Forging a rapport with the interviewer is a good thing, but some interviews drift off topic as the people involved chat. However, there is a time budget for each interview, and most managers have specific objectives in checking your ability. If they don't get covered it can hurt your progress to the next stage. Although it is the interviewer's responsibility to get things done, it s your problem if he doesn't. This is where the politeness we mention elsewhere is important. When you feel that time is moving against you, ask to make sure that everything he needs to know is covered.

Asking questions

Actually there are stupid questions. Bad questions are ones which embarrass the interviewer, or force him into a corner; that's his job, not yours. Do not try to score points off the interviewer; either you fail and look silly, or worse still, you succeed. It s a bad idea to bring up any screw-ups that the bank has been involved in, or where the manager has to admit that he hasn't read your CV.


Your interrogator will often come from a similar background to you, but even within maths and physics there are many specializations that are mutually incomprehensible. You re just emerging from a discipline where you think in terms of these names and equations and it's easy to emit a stream of noises that your interviewer can barely understand. It's actually worse if he is from a similar background, since he may feel embarrassed to ask what you actually mean. You lose points here. But it is generally polite to enquire about the background of your audience when asked to explain some part of your work. This both shows consideration, and prevents you making this error.

Show some market insight

This doesn't mean you have to know the ticker symbols of all SP500 stocks, but it does mean you should be able to comment on the reliability of models, what are their common pitfalls and how the quant and the trader might communicate about this. If you can quantify some practical phenomenon that is rarely discussed in academic literature then you will impress. (Tip: Because banks are often delta hedging, everything usually boils down to gamma and/or volatility.)

It is also worth reading The Economist before the interview. Some interviewers are keen to see if you have awareness of the world in general. The Economist may disturb some people since it covers other countries and has no astrology column or coverage of golf.


There are several different types of brainteasers you might get asked, all designed to test how your mind works under pressure, and to try to gauge how smart you are, rather than how much you have learned.

• Straightforward calculation. Example: How many trailing zeros are there in 100 factorial?
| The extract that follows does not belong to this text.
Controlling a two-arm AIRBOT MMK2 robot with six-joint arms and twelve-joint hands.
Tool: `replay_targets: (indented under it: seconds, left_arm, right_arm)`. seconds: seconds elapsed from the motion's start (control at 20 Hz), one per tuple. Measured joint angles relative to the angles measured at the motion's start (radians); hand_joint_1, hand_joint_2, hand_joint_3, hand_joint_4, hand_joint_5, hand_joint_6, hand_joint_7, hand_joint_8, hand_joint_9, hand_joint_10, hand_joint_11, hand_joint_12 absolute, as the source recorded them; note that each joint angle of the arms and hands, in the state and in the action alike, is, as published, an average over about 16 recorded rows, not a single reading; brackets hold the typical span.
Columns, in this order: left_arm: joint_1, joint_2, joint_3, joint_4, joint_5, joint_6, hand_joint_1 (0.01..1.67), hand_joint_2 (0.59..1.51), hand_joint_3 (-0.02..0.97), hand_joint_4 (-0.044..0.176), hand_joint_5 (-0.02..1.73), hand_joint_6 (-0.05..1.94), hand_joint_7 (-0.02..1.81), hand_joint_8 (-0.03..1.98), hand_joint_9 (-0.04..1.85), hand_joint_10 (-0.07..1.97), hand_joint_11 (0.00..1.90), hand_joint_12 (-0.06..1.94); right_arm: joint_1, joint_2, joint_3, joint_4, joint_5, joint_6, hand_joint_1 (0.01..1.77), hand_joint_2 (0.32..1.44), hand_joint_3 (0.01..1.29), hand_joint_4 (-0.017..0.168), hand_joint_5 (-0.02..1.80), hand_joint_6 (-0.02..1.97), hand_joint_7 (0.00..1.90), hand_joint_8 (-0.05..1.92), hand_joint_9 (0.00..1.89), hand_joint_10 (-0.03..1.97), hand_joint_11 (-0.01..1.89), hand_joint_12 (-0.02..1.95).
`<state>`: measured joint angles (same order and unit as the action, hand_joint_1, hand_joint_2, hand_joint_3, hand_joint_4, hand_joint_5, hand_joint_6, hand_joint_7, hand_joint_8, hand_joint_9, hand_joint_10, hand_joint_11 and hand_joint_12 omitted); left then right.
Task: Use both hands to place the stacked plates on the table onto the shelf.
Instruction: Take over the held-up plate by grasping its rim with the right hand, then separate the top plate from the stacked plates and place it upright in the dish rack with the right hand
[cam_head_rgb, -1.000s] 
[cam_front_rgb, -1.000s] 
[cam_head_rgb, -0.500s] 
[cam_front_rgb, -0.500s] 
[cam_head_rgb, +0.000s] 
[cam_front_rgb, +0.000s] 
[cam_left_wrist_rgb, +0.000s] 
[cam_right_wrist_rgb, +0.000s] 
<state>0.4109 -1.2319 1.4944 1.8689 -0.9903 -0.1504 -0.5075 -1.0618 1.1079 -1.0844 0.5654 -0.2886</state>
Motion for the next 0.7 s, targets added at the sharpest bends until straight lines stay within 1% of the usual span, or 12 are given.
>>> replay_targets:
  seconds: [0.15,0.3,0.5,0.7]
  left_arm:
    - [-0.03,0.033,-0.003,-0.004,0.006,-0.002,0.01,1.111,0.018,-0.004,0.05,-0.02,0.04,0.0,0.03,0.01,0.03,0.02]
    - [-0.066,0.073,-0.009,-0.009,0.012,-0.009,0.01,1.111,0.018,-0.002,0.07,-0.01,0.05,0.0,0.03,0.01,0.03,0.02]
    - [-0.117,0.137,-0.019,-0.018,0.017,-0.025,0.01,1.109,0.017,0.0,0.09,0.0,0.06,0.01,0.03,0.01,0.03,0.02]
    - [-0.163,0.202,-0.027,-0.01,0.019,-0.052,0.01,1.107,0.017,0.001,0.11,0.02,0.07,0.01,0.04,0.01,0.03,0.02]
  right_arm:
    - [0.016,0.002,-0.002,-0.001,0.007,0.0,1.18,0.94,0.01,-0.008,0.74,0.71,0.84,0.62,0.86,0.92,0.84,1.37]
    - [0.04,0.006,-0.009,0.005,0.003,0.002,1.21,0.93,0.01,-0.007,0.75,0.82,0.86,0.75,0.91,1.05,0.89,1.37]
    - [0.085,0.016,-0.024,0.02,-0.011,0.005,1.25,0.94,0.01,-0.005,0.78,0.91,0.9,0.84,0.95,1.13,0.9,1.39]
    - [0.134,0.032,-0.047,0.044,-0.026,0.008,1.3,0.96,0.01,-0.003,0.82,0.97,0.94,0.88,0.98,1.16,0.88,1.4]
• Lateral thinking. Example: Several coworkers would like to know their average salary. How can they calculate it, without disclosing their own salaries?

• Open to discussion. Example: What's the probability that a quadratic function has two real roots?

• Off the wall. Example: How many manhole covers are there within the M25?

Work through the Brainteaser Forum on You can practice for IQ tests, and the more you do, the better your score. Brainteasers are no different. And you'd be surprised how often the same questions crop up.

It's worth having a few numbers at your fingertips for the 'manhole covers.' One manager recently told us in rather despairing tones of the stream of candidates who didn't have even a rough approximation to the population of the country they were born and educated in. Several put the population of Britain between 3 and 5 million (it's around 60 million). A good trick when 'estimating' is to pick numbers with which it is easy to do mental arithmetic. Sure you can multiply by 57, but why expose yourself to silly arithmetic errors.

In many types of question, the interviewer wants to hear your train of thought, and has simply no interest in the actual answer. Thus you need to share your thoughts about how you get to each stage. You also should 'sanity check' your answers at each step, and make sure he is aware that you're doing it. This is a soft skill that's very important in financial markets where the money numbers you are manipulating are rather larger than your credit card bill.

At entry level we also see people being asked what we call 'teenage maths.' You've probably been focusing on one area of maths for some years now, and to get this far you've probably been good at it. However, some banks will ask you to do things like prove Pythagoras' theorem, calculate n to a few decimal places, or prove that the sum of N numbers is N(N + 1)/2. That last fact being surprisingly useful in brainteasers.